**Records to use:**

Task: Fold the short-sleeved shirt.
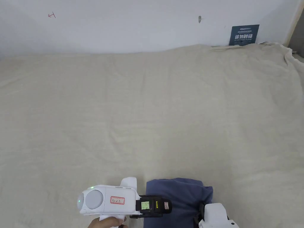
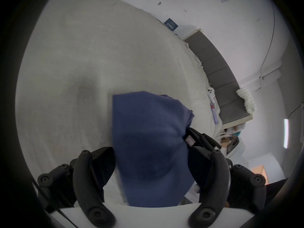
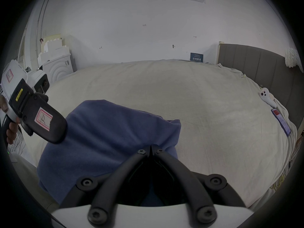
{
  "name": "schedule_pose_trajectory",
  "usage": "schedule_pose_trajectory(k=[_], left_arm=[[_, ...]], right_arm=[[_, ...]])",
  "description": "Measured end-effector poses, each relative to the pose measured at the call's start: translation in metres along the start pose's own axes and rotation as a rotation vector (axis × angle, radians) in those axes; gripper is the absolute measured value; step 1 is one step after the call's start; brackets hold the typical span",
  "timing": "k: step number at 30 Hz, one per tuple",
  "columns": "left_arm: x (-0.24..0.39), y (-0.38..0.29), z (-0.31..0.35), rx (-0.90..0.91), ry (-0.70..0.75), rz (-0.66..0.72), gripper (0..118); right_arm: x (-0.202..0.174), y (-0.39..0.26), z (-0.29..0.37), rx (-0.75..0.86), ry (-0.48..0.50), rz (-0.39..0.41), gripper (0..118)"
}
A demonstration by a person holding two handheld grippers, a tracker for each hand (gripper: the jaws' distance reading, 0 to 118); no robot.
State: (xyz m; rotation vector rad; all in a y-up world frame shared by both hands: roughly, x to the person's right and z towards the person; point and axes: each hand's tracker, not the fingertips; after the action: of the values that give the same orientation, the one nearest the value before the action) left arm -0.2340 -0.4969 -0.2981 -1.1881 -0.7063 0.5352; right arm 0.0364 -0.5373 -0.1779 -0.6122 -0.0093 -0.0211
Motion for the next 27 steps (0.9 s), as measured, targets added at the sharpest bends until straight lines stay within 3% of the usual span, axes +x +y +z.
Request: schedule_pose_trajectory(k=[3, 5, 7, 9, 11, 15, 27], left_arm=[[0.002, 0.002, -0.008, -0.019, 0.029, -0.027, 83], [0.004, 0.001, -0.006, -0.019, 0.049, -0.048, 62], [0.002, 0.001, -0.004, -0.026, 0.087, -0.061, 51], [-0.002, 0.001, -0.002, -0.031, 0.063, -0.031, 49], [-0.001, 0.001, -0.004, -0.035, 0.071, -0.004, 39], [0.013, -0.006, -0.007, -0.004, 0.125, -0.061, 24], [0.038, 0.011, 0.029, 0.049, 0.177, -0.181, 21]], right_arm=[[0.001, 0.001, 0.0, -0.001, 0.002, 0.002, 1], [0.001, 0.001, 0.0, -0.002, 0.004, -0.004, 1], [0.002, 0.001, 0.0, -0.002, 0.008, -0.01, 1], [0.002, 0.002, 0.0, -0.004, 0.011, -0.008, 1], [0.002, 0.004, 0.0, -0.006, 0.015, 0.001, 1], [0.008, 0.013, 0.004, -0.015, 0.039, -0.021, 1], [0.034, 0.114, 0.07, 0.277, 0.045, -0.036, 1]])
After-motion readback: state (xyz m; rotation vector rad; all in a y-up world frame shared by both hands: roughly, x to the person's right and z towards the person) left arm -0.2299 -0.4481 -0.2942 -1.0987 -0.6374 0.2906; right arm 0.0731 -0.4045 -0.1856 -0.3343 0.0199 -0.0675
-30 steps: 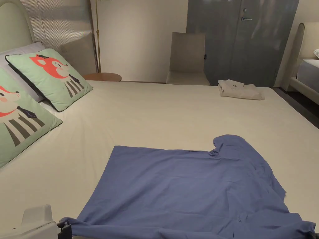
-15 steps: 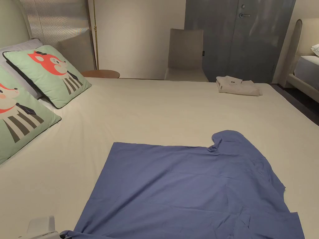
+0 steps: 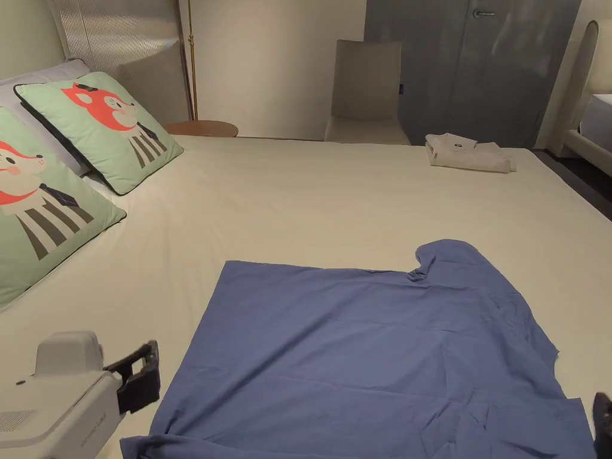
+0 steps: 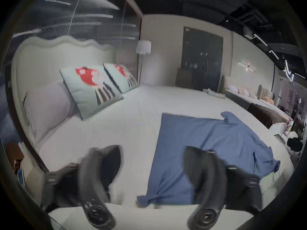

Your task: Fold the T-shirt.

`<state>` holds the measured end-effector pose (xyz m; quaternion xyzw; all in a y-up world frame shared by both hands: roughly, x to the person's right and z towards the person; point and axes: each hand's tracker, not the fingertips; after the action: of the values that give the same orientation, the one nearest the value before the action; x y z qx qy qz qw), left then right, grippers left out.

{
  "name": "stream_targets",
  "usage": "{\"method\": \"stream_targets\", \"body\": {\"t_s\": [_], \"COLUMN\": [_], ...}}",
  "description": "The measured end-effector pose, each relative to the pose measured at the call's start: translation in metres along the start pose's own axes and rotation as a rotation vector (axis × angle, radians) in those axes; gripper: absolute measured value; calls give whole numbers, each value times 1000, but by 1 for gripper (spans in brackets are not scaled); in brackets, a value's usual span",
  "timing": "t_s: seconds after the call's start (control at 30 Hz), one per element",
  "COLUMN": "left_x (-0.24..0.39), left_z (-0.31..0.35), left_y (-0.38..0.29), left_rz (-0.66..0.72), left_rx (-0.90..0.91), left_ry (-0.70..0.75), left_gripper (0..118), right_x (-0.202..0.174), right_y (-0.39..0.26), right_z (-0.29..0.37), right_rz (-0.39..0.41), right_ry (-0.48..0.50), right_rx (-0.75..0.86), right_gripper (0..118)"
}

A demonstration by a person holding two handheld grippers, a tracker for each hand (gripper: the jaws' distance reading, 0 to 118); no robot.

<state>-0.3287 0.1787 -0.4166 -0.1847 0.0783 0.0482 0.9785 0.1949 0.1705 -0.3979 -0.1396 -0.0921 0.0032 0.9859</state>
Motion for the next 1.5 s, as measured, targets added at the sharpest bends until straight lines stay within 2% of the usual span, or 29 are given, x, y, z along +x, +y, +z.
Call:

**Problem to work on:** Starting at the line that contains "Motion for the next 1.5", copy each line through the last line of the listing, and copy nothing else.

**Response box:**
Motion for the next 1.5 s, as measured, targets added at the sharpest bends until straight lines stay within 2% of the usual span, or 29 are given, x, y, z along +x, +y, +z.
Call:

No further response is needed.